Дамас вошел и принес ей в золотой чаше банг — крепкий экстракт индийской конопли, который действует притупляющим образом и дается вдовам перед сожжением, чтобы они равнодушно относились к страшной смерти и не поколебались в своем решении. Дамаянти осушила сосуд, не сказав ни слова, ее глаза стали еще неподвижнее, взгляд помутился, но если эссенция конопли подействовала, то только притупила сознание об утраченной любви, ко всему остальному она относилась совершенно безучастно.
При первых лучах солнца явились приглашенные гости, впустили собравшихся нищих и всех слуг дома; вооруженные слуги стояли у ворот и следили, чтобы никто из вошедших не вышел из дома.
Скоро двор был переполнен, наружные ворота заперты и наконец открылись двери жилых комнат. Сначала появились слуги со всеми разнообразными инструментами индусского оркестра; они разместились на задних местах трибуны, и музыка ни на минуту не прерывалась. Затем шли брамины, жрецы в своих дорогих одеждах. Одни несли жаровни со священным огнем и сосуды со священной водой, другие держали четки и все громко читали молитвы. Потом шел Гурдас с обритой бородой в знак печали; голова его была опущена, руки сложены на груди, глаза устремлены в землю. Но никто не обращал внимания на него, все взоры привлекала бегум, которая появилась за Дамасом. Ее приветствовали таким взрывом восторга, что даже музыку не стало слышно. Дамаянти шла медленно, опираясь на Хитралекхи.
Когда Дамаянти вошла на трибуну, слуги начали раздувать огонь и казалось, что море пламени гонит свои волны навстречу жертве. В середине трибуны на выступающей вперед доске стояло золоченое сиденье на колесах.
Жрецы заняли места по обеим сторонам, Гурдас подошел к сиденью, Хитралекхи и другие служанки встали сзади, а Дамаянти безмолвно и равнодушно села в кресло. Гурдас положил ей на колени кошелек с золотом, Хитралекхи взяла руку бегум, заставила ее бросить несколько монет, потом служанки бросили остальные монеты в народ.
Жрецы начали громко петь и молиться, поливая в огонь священную воду, наконец Гурдас и Дамас встали перед креслом Дамаянти.
— Благородная бегум, — громко говорил жрец, пока музыка смолкла на минуту. — Твой супруг, великий и благородный магараджа Нункомар, уже отошел в блаженные обители, где Ямас, неумолимый судья, дал ему венец благочестия и святости, но душа его здесь, чтобы принять тебя в священном огне, из которого ты вознесешься к блаженному покою для созерцания богов. Прими посвящение священной водой и молись за всех нас, остающихся в земных тревогах и сомнениях.
Он вылил священную воду из сосуда на голову Дамаянти, которая оставалась неподвижна, как статуя. Жрецы возобновили пение, а прислужницы подошли, чтобы выдвинуть кресло госпожи до середины костра. Но не успели они еще взяться за золоченую спинку, как со двора послышался страшный шум, заглушивший даже возобновившуюся музыку. В ворота посыпались сильные удары, они распахнулись, и Вильям ринулся во двор с обнаженной саблей в руке. За ним шли английские солдаты со штыками. Он разгонял толпу саблей, пролагая себе дорогу. Напротив него сидела Дамаянти в кресле. Музыка прекратилась, пение жрецов смолкло. Служанки отступили. Испуг на минуту парализовал всех.

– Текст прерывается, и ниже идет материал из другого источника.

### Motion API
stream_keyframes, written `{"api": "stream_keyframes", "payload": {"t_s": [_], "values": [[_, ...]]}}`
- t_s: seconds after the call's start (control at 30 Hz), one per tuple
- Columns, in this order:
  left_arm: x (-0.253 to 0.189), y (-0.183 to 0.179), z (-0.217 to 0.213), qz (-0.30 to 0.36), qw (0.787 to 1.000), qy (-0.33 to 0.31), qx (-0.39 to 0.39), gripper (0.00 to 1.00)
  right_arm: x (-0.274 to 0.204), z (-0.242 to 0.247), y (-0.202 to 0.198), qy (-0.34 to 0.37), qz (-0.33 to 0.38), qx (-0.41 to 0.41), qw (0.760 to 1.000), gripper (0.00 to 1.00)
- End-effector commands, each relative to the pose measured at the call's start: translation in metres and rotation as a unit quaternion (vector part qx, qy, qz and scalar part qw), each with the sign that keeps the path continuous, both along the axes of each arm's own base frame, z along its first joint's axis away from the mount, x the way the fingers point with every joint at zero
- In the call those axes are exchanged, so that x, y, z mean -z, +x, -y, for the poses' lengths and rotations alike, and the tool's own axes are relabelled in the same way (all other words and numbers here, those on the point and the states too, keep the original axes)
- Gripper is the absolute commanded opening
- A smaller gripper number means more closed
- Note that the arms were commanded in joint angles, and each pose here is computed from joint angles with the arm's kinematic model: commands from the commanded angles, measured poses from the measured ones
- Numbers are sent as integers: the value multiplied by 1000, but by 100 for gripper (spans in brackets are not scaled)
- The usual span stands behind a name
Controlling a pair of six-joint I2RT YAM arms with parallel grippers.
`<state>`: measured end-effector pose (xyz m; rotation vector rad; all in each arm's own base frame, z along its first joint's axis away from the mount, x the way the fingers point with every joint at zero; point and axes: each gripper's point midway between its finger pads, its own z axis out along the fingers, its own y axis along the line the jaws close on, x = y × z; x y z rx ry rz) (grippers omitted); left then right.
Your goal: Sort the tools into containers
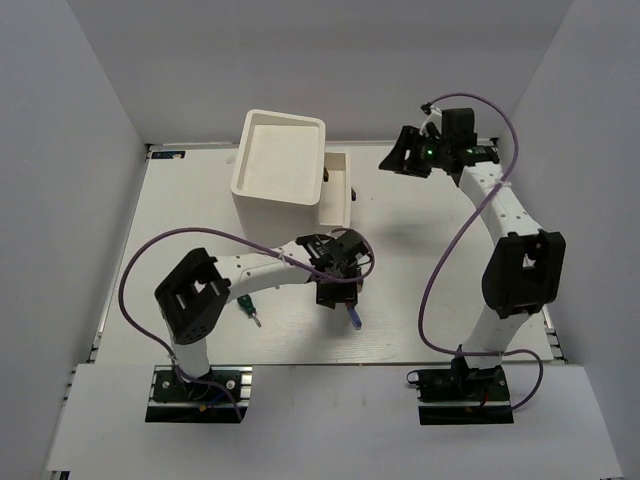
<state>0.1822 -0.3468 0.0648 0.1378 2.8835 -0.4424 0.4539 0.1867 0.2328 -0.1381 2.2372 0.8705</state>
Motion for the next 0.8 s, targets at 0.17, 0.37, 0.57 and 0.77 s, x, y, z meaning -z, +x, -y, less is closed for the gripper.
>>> {"api": "stream_keyframes", "payload": {"t_s": [0.17, 0.37, 0.57, 0.77], "values": [[9, -7, 13, -9, 999, 35, -39, 58, -6, 33, -20, 19, 22, 25, 999, 62], [4, 0, 30, 11, 999, 23, -46, 58, 5, 42, -39, 21, 13, 25, 999, 62], [32, 1, 22, 5, 996, 59, -60, 58, -1, 47, -44, 32, 16, 32, 999, 62], [56, 0, 24, 9, 995, 88, -55, 52, -2, 54, -51, 36, 16, 37, 999, 62]]}}
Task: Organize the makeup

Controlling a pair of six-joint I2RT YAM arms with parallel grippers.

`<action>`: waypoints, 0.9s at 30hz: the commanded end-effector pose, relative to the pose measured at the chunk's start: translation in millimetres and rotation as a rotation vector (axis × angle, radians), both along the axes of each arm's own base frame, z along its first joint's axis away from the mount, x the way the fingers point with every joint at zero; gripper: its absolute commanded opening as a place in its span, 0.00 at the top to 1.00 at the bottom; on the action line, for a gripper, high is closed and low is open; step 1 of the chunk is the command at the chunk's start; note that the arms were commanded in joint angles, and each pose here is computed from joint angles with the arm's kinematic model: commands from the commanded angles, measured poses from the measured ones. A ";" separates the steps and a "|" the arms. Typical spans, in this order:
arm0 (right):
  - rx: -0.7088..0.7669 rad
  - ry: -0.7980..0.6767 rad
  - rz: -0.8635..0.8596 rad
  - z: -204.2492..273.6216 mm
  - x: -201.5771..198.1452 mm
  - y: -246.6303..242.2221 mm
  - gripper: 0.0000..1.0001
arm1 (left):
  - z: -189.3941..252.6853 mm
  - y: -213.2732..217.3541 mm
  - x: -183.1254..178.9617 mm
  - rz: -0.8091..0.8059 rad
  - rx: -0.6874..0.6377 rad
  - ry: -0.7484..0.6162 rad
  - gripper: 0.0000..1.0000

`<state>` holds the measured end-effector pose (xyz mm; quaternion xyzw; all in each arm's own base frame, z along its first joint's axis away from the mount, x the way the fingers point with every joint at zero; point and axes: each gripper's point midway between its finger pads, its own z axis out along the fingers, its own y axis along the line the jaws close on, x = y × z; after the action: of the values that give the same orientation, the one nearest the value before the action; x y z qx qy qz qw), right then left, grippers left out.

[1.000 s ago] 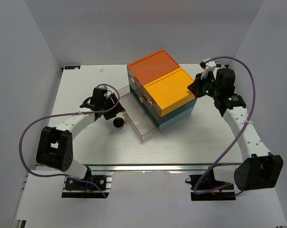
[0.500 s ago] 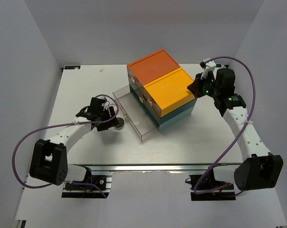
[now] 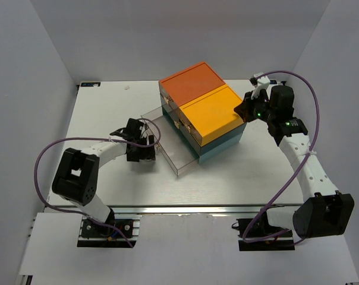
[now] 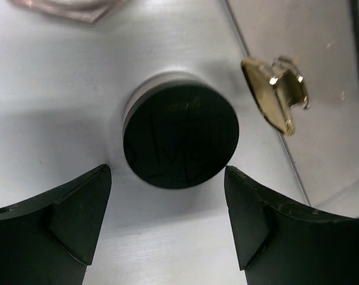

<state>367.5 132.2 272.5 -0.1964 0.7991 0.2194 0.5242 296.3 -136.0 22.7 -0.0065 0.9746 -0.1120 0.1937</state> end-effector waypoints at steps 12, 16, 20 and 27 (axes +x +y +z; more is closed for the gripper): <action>0.012 -0.052 -0.007 14.4 4.4 -3.1 1.00 | -2.3 6.2 46.8 0.031 0.172 -0.100 0.18; 0.012 -0.052 -0.006 14.6 4.6 -2.4 1.00 | -8.8 3.7 46.7 0.024 0.187 -0.092 0.17; 0.012 -0.053 -0.007 15.5 5.7 -2.9 1.00 | -12.2 3.4 48.5 0.025 0.198 -0.095 0.26; 0.012 -0.052 -0.006 15.4 4.5 -2.8 1.00 | 2.9 10.5 44.3 0.076 0.197 -0.127 0.73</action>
<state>368.3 129.9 272.4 -0.1938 0.7998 0.2178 0.5247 343.6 -129.8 17.0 -0.0022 0.9691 -0.0107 0.2465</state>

— Дамаянти, — позвал Вильям, — Дамаянти, выслушай меня… Я пришел спасти тебя…
— Кто смеет врываться в мой дом?! — с дико разгоревшимися глазами закричал Гурдас. — Кто дерзает нарушать священный обряд в доме друга Англии, который находится под ее защитой?!
— Я именем губернатора запрещаю жестокое убийство, готовящееся здесь, именем его и верховного судьи я требую освобождения бегум Дамаянти, а кто не повинуется моему приказанию, тот будет убит!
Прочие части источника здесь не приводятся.